Look through the entries below and return all lines including the word "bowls".

*** Opening of Data for this task ***

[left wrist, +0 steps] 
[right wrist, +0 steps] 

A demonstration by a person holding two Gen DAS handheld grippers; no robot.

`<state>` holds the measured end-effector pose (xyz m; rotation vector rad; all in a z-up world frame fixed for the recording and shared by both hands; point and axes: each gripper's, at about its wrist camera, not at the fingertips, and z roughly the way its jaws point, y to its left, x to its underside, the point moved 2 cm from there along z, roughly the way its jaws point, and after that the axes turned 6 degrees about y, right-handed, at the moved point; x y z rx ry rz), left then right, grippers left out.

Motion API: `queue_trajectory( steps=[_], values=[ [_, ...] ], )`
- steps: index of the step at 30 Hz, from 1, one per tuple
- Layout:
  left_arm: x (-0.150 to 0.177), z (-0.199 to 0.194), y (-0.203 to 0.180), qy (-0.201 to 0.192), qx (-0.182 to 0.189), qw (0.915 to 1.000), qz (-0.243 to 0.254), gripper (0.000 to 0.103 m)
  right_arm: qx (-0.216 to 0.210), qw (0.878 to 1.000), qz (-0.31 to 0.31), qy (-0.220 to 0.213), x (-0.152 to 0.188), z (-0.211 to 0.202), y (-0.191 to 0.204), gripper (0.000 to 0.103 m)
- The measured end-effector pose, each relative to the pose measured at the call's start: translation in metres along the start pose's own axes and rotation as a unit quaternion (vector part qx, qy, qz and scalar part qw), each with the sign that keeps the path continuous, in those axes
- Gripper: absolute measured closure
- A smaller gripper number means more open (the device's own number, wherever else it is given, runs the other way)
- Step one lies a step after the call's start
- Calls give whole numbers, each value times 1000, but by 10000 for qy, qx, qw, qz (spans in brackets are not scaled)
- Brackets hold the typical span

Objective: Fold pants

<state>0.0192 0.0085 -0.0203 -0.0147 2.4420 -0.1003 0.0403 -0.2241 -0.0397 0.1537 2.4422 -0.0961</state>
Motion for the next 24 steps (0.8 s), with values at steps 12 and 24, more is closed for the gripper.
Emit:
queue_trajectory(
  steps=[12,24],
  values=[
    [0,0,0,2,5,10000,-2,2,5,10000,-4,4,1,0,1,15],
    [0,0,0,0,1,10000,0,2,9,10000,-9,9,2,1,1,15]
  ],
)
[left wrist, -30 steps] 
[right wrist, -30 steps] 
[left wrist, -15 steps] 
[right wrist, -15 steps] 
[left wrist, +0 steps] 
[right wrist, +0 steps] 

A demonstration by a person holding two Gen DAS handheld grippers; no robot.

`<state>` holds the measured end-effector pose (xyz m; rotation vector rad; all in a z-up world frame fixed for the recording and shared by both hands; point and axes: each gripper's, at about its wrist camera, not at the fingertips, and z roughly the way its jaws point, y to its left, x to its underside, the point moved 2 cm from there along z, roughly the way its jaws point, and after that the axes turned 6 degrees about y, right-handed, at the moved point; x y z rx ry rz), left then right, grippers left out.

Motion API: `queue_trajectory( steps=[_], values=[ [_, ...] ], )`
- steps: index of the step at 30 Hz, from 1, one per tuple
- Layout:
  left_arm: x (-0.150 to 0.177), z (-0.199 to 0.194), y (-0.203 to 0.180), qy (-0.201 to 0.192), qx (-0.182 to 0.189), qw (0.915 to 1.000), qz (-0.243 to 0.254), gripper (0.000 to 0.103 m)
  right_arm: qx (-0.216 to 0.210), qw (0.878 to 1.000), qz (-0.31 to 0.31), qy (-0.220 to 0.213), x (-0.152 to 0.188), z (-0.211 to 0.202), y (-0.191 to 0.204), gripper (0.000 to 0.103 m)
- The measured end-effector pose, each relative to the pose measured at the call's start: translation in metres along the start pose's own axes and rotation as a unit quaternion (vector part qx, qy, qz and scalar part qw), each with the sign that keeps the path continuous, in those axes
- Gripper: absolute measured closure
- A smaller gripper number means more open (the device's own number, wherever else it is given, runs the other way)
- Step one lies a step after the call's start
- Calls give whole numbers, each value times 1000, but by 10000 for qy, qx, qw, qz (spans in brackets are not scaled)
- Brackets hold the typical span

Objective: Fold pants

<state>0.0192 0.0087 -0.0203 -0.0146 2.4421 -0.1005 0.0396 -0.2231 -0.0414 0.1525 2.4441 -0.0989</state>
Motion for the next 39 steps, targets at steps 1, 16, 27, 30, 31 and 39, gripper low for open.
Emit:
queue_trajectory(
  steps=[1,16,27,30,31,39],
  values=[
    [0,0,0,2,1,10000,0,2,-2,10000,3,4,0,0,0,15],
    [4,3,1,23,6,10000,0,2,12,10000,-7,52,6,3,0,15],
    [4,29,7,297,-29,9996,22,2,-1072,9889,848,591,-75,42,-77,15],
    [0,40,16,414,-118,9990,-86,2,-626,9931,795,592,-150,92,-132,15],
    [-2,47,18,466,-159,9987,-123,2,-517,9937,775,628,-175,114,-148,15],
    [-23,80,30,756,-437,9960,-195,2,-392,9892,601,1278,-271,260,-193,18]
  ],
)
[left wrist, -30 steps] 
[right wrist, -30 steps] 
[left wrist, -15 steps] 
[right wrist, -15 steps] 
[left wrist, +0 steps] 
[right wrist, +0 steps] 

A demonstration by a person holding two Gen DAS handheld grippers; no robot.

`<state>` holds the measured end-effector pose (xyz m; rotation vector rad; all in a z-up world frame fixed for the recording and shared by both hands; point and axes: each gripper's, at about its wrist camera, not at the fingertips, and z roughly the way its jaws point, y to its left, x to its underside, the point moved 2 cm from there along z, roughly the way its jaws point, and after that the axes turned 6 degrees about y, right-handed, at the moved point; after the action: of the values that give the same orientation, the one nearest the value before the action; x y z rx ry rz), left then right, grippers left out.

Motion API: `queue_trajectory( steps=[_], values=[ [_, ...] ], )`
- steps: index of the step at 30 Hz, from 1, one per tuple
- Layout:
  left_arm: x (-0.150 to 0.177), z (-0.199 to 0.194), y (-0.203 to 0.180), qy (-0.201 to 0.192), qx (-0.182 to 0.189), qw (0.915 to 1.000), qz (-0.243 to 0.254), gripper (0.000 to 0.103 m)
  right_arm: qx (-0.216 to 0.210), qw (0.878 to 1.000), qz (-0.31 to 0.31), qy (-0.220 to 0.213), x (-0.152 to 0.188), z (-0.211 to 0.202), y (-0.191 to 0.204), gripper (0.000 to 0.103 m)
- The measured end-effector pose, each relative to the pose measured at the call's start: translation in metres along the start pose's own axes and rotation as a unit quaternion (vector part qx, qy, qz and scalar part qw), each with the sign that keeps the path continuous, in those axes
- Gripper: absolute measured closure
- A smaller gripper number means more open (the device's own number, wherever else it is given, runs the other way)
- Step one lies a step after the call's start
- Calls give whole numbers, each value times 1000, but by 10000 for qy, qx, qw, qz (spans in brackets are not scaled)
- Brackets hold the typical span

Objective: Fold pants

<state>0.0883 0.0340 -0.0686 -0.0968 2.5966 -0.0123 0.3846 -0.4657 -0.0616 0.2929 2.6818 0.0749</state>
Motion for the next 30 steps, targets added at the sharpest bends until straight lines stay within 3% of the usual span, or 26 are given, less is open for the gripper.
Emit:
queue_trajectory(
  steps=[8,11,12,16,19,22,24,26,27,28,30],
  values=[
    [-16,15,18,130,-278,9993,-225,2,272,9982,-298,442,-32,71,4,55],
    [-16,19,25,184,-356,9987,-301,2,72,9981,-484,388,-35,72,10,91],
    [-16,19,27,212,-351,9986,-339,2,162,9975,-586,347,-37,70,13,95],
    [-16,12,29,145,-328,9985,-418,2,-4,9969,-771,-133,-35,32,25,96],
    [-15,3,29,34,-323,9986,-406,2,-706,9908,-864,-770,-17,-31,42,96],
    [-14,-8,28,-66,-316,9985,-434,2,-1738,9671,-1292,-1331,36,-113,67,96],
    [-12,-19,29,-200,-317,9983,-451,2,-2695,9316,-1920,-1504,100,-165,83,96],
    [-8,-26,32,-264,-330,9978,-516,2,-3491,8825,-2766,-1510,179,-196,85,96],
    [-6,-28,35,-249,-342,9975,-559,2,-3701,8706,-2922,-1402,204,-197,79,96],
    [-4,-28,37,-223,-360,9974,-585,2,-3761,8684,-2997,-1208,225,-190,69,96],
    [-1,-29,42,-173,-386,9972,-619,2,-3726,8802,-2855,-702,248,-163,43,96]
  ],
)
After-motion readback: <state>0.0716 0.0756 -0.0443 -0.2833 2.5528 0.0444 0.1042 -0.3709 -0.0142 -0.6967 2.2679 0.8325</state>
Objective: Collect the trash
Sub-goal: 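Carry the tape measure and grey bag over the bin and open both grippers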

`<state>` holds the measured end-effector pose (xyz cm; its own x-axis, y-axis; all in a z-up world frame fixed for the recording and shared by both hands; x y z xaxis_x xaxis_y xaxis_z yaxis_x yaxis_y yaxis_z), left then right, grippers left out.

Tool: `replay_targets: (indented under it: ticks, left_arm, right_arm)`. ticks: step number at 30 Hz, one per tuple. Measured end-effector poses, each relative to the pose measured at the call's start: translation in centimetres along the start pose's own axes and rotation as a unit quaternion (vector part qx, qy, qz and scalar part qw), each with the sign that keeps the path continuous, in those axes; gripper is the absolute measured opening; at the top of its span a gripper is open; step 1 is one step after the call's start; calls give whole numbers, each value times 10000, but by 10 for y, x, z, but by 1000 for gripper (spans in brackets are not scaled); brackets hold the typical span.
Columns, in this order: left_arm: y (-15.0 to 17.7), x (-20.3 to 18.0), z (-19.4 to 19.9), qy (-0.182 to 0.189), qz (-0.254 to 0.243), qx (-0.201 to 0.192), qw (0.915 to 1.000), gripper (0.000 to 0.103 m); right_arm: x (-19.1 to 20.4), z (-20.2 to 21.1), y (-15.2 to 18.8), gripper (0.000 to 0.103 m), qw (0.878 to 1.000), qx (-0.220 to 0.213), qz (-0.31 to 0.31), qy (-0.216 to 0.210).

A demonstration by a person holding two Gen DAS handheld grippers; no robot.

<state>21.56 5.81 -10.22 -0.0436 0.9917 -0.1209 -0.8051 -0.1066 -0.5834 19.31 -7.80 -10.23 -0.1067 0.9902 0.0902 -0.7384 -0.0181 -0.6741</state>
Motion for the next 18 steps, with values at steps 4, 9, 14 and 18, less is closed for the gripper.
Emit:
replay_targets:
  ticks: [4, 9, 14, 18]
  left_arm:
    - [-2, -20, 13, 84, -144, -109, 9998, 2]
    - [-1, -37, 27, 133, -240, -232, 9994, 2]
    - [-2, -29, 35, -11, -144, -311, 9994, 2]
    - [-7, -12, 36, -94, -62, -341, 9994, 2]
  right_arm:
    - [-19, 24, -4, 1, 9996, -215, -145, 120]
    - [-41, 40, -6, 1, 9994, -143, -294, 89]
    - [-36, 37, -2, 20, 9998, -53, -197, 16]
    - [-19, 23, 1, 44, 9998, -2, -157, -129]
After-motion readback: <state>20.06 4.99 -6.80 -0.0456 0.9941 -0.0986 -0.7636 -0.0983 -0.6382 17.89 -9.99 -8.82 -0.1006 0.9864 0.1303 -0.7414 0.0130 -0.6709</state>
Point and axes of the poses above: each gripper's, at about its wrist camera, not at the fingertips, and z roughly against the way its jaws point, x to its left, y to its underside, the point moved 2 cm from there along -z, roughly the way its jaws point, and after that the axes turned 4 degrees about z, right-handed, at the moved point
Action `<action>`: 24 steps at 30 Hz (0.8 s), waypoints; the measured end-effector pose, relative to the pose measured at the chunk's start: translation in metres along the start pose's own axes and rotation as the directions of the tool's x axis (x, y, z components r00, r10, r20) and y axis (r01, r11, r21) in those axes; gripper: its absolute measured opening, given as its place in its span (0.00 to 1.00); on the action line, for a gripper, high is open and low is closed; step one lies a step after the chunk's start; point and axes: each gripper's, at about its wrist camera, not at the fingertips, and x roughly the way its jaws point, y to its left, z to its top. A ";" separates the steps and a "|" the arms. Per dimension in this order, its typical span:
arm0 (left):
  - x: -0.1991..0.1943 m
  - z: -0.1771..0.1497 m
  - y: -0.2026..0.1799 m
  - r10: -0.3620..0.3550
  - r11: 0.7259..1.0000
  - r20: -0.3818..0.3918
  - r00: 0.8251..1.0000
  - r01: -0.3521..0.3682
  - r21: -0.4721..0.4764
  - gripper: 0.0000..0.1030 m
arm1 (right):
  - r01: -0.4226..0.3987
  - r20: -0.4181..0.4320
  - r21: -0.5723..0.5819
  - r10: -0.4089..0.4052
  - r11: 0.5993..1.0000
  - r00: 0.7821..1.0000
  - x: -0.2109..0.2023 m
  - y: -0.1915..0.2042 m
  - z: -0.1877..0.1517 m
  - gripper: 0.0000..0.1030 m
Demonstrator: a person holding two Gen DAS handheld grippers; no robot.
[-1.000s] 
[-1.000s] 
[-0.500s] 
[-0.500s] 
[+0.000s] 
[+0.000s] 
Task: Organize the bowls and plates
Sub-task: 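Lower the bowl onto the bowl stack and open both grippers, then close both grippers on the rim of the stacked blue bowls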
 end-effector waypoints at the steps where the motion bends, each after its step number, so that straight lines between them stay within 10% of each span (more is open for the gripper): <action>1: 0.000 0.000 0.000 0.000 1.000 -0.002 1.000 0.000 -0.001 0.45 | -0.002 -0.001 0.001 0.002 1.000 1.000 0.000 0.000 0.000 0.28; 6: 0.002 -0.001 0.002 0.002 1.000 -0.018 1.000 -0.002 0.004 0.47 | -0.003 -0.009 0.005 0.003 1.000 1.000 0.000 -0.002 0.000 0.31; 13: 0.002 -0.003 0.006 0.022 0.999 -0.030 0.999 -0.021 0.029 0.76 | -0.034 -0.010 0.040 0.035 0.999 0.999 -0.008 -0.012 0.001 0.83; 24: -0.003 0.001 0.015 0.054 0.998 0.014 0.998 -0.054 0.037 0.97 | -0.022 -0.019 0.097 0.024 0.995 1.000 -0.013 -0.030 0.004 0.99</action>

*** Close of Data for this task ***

Answer to the exercise:
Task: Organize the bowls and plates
Sub-task: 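Lower the bowl onto the bowl stack and open both grippers, then close both grippers on the rim of the stacked blue bowls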

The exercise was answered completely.